Delivery: How do you deliver or present results? (we won't cover delivery in this piece— see Building Data Apps with SQL for the scoop.)
Too often the answer to these questions is "keep it in a scratchpad" or "check a bunch of loose .sql files into git" or even "just open a lot of browser tabs". This precludes any kind of useful collaboration, and anything that you can muster happens more or less asynchronously via slack or github PR comments. It's really hard to do great analytics work if you feel disorganized and are misplacing queries.
Someone important once said "notebooks are the worst tool for analytics— except for all the others that have been tried". Their literate and self-documenting format lends itself perfectly to exploratory analytics work that requires context and commentary, Their linear, cell-based layout makes even complex projects fairly manageable.
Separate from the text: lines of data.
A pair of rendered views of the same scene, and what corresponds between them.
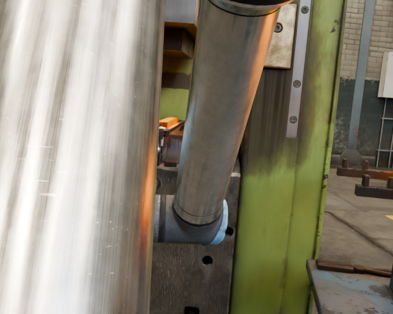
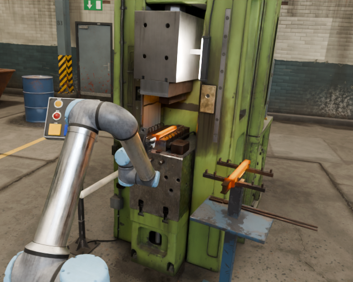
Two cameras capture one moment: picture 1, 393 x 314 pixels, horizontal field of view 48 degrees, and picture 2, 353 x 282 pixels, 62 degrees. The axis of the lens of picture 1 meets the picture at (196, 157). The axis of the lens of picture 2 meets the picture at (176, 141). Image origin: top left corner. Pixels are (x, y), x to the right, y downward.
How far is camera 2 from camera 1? 0.95 m
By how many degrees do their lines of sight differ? 20
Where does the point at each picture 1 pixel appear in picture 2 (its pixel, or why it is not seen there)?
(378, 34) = not seen: outside the picture
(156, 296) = (153, 201)
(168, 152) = (159, 146)
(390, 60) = not seen: outside the picture
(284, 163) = (212, 153)
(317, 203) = (226, 171)
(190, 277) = (165, 195)
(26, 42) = (60, 165)
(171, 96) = (180, 113)
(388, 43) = not seen: outside the picture
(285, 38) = (210, 100)
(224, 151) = (138, 164)
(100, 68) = (69, 170)
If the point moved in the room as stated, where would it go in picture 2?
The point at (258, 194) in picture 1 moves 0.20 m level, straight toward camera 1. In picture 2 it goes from (201, 164) to (188, 174)
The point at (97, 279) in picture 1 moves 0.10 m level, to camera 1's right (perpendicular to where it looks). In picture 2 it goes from (63, 200) to (87, 206)
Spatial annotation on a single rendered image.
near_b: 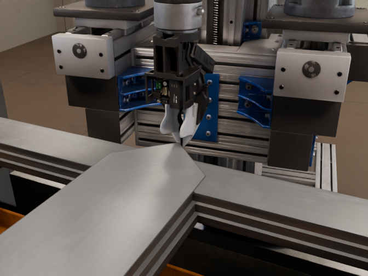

And despite being imperfect (although we've actually fixed most of their problems in Hex), they certainly have better solutions to organization and versioning than anything that exists for SQL. They are self contained, neatly organized, and fairly portable.
The problem is that SQL workflows in existing notebooks are half-baked at best, and end up being more trouble than they're worth. No autocomplete, writing SQL in block quotes and iterating over DB cursors to return results— not to mention the need to write Python to access the SQL query results.
It's just not worth it, and analysts wind up trudging back to their dozens of SQL runner browser tabs.
Hex addresses the challenges of organization, versioning, and collaboration just as elegantly for SQL-only workflows as it does for polyglot ones.
Here, check out the SQL notebook Logic View for a data application that I made in ~10 minutes with Hex. It's self-documenting, neatly organized, easy to understand, and entirely SQL.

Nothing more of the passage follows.